Theorem. A system of Boolean functions is functionally complete if and only if this system does not entirely belong to any of $T_0$, $T_1$, $L$, $M$, $S$.

This means that

• at least one function that does not preserve zero (i.e. it is not in $T_0$), and
• at least one function that does not preserve one (i.e. it is not in $T_1$), and
• at least one function that is not linear (i.e. it is not in L), and
• at least one function that is not monotone (i.e. it is not in M), and
• at least one function that is not self-dual (i.e. it is not in S).

The aforementioned documents spell these out in great detail so I will not belabor the point here. Post's Completeness Theorem, however, states that a functionally complete operator set is a set of operators which at least one function $f$ of the set does not entirely below to all of these sets 1 through 5.
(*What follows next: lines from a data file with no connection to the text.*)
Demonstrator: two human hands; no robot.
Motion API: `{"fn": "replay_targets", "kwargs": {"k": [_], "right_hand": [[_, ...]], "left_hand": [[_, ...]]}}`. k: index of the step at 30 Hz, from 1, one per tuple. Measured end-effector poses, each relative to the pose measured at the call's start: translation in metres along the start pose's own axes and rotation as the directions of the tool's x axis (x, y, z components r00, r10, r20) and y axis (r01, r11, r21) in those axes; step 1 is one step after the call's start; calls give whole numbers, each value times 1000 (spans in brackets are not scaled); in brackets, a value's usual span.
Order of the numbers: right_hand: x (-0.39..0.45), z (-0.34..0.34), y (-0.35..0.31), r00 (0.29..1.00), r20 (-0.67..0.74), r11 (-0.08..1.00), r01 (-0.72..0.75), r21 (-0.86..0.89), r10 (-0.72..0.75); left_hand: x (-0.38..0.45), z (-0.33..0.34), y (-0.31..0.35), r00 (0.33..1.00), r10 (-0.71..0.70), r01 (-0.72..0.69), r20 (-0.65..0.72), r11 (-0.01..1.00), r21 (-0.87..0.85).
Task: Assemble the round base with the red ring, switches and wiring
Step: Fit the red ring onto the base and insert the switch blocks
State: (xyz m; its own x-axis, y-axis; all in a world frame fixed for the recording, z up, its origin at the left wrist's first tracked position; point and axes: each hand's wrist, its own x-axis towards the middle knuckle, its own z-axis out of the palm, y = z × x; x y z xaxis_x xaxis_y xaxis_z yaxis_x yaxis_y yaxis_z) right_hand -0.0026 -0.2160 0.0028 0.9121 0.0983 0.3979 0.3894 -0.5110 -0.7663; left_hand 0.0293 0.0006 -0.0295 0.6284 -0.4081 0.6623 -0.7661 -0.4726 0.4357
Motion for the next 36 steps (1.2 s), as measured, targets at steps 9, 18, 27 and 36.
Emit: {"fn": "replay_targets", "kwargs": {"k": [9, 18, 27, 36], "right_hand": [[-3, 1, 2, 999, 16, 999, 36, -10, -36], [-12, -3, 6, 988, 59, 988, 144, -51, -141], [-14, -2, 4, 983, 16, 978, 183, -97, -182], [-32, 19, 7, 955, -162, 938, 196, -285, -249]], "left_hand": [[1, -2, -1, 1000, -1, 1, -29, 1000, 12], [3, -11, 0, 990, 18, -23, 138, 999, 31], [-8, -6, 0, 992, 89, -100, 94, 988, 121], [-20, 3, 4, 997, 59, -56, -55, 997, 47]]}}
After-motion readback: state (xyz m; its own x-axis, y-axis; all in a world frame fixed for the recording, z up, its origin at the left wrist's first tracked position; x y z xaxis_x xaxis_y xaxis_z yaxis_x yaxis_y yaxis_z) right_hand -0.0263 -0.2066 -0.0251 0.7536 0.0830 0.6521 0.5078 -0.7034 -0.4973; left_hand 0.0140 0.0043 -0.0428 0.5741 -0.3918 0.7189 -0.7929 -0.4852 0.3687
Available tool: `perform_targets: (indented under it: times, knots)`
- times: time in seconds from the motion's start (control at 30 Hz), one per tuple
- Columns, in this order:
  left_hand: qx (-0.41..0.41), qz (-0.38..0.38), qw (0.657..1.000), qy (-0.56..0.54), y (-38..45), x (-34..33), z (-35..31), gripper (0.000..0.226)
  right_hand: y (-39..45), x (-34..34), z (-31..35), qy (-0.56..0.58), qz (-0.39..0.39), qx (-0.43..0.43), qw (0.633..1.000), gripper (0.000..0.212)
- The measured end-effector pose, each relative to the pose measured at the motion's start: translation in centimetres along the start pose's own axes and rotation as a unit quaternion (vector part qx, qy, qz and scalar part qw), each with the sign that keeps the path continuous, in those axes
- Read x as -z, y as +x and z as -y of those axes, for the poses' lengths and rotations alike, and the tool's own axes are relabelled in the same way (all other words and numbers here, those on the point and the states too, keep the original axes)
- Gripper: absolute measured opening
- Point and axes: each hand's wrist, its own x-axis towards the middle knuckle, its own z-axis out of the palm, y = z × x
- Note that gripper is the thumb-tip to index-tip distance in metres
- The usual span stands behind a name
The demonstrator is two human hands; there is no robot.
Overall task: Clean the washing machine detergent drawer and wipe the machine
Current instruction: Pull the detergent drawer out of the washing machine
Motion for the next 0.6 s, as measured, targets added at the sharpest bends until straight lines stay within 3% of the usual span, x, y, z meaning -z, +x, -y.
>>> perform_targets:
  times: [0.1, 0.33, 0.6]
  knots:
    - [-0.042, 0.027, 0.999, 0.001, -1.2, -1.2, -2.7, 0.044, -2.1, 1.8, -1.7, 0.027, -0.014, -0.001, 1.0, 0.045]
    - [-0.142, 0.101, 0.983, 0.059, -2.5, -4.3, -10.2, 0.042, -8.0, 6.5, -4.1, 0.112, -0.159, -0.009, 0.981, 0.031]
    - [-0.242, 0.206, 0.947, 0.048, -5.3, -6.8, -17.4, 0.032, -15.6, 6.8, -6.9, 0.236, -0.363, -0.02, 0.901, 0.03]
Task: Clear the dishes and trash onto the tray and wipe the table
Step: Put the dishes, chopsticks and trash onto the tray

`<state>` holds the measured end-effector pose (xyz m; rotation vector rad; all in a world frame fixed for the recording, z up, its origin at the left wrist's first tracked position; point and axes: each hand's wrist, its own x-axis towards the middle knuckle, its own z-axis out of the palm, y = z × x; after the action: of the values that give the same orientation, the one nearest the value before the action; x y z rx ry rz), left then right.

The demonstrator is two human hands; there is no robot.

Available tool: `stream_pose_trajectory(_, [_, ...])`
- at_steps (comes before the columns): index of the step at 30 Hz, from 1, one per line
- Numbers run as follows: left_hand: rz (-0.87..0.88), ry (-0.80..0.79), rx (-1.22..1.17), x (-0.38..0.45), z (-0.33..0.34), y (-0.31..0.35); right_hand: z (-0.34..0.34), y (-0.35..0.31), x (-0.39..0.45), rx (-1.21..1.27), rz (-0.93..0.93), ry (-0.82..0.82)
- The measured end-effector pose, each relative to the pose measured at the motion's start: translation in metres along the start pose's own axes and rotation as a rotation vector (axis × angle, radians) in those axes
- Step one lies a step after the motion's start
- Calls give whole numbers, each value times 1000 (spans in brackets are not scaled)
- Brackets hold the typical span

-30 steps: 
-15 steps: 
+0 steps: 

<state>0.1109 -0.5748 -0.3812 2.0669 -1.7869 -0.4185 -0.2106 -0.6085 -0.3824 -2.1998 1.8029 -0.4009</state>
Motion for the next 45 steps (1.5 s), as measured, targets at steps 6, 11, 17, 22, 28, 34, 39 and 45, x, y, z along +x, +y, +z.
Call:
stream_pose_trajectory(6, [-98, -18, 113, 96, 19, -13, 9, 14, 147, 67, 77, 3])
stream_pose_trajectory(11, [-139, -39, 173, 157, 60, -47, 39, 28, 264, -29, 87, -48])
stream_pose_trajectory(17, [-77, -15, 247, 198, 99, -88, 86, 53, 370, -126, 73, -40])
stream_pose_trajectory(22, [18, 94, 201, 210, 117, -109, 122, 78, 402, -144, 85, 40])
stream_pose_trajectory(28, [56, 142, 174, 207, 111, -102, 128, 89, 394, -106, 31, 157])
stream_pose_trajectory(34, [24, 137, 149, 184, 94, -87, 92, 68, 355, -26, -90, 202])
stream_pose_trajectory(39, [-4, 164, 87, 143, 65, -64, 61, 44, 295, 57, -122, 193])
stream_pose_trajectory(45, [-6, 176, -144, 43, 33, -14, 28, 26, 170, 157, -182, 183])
As a way to attempt to validate my code the number of Sheffer functions, that is those functions which are complete by themselves (as NAND and NOR gates are) for arity $n$ is \begin{equation} 2^{2^n-2}-2^{2^{n-1}} \end{equation} and for for $n=3$, or Boolean functions of three variables, there should be 48 Sheffer functions. The code I am providing calculates on 43 Sheffer functions and therefore something is amiss.

A remark on the code. It is my first attempt at coding each of the five criteria and therefore it is not as clean as I typically prefer. My objective is to first get it working and then to make changes according to preferred programming conventions. For properties 1, 2, 3, and 5 the main loop runs through the functions one-by-one. For Property 4 this is unnecessary and so I wait to evaluate Property 4 until the very end.

If a Boolean function meets a property then it receives a $1$ for TRUE and a $0$ for FALSE in the Conditions matrix. The Conditions matrix is a $2^{2^n}$-by-5 Boolean matrix which keeps track of how the functions behaved for the 5 conditions. According to Post's conditions then, a Sheffer function should have a row of zeros since it fulfills none of the conditions and it does not entirely below to any set. The final loop at the end of the code is supposed to determine how many Sheffer functions there are. For the arity (AtomNum) within the code this should be 48.

I suspect the error is within Property 3 - linearity. I have rewritten each of the 5 and I am fairly confident that the other four are working as necessary. However, I have been wrong many times and this one could just be yet another one of those times.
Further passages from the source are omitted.